#### Exercise:
From the listing below, copy each line that holds "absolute".

Data shown below:

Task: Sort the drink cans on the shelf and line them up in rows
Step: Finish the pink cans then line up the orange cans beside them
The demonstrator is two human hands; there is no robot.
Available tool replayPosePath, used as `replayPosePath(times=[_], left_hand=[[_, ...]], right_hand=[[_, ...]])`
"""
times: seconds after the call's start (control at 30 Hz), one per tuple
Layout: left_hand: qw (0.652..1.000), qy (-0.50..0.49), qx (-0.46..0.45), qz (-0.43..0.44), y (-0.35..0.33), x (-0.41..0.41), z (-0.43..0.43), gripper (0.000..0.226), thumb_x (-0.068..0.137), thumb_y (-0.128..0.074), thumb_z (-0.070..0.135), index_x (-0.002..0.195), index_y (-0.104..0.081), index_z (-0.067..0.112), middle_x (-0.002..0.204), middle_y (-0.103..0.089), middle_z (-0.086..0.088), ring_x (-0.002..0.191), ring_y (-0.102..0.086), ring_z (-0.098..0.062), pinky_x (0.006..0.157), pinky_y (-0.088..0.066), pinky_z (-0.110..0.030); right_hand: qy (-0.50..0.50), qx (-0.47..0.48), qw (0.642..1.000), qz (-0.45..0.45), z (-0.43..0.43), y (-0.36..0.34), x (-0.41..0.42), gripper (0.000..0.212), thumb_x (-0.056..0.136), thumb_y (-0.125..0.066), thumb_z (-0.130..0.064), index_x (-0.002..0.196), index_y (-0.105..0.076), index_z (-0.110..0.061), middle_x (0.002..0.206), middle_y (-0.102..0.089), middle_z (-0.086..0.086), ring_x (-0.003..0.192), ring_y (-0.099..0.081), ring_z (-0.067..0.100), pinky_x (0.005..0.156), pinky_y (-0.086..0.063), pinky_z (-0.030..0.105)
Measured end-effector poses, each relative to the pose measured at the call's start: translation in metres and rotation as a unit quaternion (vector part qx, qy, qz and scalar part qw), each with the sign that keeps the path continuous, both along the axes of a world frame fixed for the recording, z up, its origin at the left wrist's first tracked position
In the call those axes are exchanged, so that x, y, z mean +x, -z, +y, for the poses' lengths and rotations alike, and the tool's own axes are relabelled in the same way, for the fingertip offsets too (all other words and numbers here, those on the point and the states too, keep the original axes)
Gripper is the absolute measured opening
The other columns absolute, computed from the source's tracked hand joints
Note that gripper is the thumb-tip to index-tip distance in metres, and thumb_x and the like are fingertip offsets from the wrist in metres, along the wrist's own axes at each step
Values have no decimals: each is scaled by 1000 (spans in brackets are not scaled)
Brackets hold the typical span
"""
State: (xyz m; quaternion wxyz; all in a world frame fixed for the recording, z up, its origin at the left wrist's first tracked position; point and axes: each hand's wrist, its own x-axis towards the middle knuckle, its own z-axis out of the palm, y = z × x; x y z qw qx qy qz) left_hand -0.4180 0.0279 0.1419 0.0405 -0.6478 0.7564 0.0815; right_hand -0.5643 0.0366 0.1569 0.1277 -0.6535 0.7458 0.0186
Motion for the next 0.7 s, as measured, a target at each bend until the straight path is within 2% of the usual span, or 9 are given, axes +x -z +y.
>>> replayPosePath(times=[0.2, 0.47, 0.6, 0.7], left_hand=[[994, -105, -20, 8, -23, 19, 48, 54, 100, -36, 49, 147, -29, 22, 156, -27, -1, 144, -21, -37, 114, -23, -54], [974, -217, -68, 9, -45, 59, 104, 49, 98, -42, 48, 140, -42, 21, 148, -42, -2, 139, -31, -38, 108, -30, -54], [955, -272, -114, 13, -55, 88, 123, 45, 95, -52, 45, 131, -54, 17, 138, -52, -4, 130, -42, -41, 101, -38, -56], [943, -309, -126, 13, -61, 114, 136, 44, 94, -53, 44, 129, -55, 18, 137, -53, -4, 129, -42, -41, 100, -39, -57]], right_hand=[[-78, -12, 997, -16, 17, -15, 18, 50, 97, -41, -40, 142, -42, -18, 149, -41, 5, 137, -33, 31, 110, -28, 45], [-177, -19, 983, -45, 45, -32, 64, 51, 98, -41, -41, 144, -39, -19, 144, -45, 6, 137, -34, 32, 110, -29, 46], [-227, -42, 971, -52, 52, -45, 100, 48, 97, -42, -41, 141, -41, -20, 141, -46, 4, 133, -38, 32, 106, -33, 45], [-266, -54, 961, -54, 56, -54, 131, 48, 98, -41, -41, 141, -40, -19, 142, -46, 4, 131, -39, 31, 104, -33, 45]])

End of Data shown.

#### Response area:
Gripper is the absolute measured opening
The other columns absolute, computed from the source's tracked hand joints

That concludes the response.